◆ Task statement ◆
Output the data as it stands. Each line must match exactly.

--*--

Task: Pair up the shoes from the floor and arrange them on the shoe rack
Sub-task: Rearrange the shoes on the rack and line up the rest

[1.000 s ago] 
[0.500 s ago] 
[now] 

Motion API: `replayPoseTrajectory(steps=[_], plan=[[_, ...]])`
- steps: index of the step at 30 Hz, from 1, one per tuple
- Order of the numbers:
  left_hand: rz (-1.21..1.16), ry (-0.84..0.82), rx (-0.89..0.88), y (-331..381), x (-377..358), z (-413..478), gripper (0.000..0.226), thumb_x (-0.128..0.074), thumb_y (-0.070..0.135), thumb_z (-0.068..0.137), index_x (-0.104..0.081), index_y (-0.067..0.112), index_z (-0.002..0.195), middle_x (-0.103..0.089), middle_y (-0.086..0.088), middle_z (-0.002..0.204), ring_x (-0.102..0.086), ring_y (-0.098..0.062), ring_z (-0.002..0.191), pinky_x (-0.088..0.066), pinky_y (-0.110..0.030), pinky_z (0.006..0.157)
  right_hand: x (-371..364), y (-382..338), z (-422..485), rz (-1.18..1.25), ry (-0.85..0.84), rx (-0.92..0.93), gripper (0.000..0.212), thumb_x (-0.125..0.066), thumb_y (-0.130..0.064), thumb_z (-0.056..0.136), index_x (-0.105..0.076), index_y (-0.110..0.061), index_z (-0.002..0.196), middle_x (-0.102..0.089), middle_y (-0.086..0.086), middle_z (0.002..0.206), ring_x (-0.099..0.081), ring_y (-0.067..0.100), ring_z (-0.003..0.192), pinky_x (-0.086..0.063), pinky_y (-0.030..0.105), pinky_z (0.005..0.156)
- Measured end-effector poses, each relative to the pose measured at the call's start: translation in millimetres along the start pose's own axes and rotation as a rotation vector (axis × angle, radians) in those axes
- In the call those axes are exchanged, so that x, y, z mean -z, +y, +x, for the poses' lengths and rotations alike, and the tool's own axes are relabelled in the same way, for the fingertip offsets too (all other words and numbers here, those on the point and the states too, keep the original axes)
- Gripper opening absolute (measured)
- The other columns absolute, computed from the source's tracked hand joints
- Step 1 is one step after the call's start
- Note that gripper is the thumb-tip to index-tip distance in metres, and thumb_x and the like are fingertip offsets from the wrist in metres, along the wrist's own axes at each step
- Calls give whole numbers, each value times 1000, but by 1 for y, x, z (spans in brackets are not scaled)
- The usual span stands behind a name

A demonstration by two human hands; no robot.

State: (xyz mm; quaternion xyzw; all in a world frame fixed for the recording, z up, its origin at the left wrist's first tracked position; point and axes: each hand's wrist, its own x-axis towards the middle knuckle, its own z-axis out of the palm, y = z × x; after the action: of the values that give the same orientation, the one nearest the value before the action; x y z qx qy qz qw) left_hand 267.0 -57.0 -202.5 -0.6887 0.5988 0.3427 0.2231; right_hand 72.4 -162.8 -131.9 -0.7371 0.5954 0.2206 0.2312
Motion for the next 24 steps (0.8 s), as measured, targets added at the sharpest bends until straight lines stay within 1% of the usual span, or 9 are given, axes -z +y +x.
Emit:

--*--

◆ Solution to this exercise ◆
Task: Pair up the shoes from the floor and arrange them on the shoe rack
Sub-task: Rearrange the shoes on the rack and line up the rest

[1.000 s ago] 
[0.500 s ago] 
[now] 

Motion API: `replayPoseTrajectory(steps=[_], plan=[[_, ...]])`
- steps: index of the step at 30 Hz, from 1, one per tuple
- Order of the numbers:
  left_hand: rz (-1.21..1.16), ry (-0.84..0.82), rx (-0.89..0.88), y (-331..381), x (-377..358), z (-413..478), gripper (0.000..0.226), thumb_x (-0.128..0.074), thumb_y (-0.070..0.135), thumb_z (-0.068..0.137), index_x (-0.104..0.081), index_y (-0.067..0.112), index_z (-0.002..0.195), middle_x (-0.103..0.089), middle_y (-0.086..0.088), middle_z (-0.002..0.204), ring_x (-0.102..0.086), ring_y (-0.098..0.062), ring_z (-0.002..0.191), pinky_x (-0.088..0.066), pinky_y (-0.110..0.030), pinky_z (0.006..0.157)
  right_hand: x (-371..364), y (-382..338), z (-422..485), rz (-1.18..1.25), ry (-0.85..0.84), rx (-0.92..0.93), gripper (0.000..0.212), thumb_x (-0.125..0.066), thumb_y (-0.130..0.064), thumb_z (-0.056..0.136), index_x (-0.105..0.076), index_y (-0.110..0.061), index_z (-0.002..0.196), middle_x (-0.102..0.089), middle_y (-0.086..0.086), middle_z (0.002..0.206), ring_x (-0.099..0.081), ring_y (-0.067..0.100), ring_z (-0.003..0.192), pinky_x (-0.086..0.063), pinky_y (-0.030..0.105), pinky_z (0.005..0.156)
- Measured end-effector poses, each relative to the pose measured at the call's start: translation in millimetres along the start pose's own axes and rotation as a rotation vector (axis × angle, radians) in those axes
- In the call those axes are exchanged, so that x, y, z mean -z, +y, +x, for the poses' lengths and rotations alike, and the tool's own axes are relabelled in the same way, for the fingertip offsets too (all other words and numbers here, those on the point and the states too, keep the original axes)
- Gripper opening absolute (measured)
- The other columns absolute, computed from the source's tracked hand joints
- Step 1 is one step after the call's start
- Note that gripper is the thumb-tip to index-tip distance in metres, and thumb_x and the like are fingertip offsets from the wrist in metres, along the wrist's own axes at each step
- Calls give whole numbers, each value times 1000, but by 1 for y, x, z (spans in brackets are not scaled)
- The usual span stands behind a name

A demonstration by two human hands; no robot.

State: (xyz mm; quaternion xyzw; all in a world frame fixed for the recording, z up, its origin at the left wrist's first tracked position; point and axes: each hand's wrist, its own x-axis towards the middle knuckle, its own z-axis out of the palm, y = z × x; after the action: of the values that give the same orientation, the one nearest the value before the action; x y z qx qy qz qw) left_hand 267.0 -57.0 -202.5 -0.6887 0.5988 0.3427 0.2231; right_hand 72.4 -162.8 -131.9 -0.7371 0.5954 0.2206 0.2312
Motion for the next 24 steps (0.8 s), as measured, targets added at the sharpest bends until straight lines stay within 1% of the usual span, or 9 are given, axes -z +y +x.
Emit:

The exercise has been answered, and the work is done.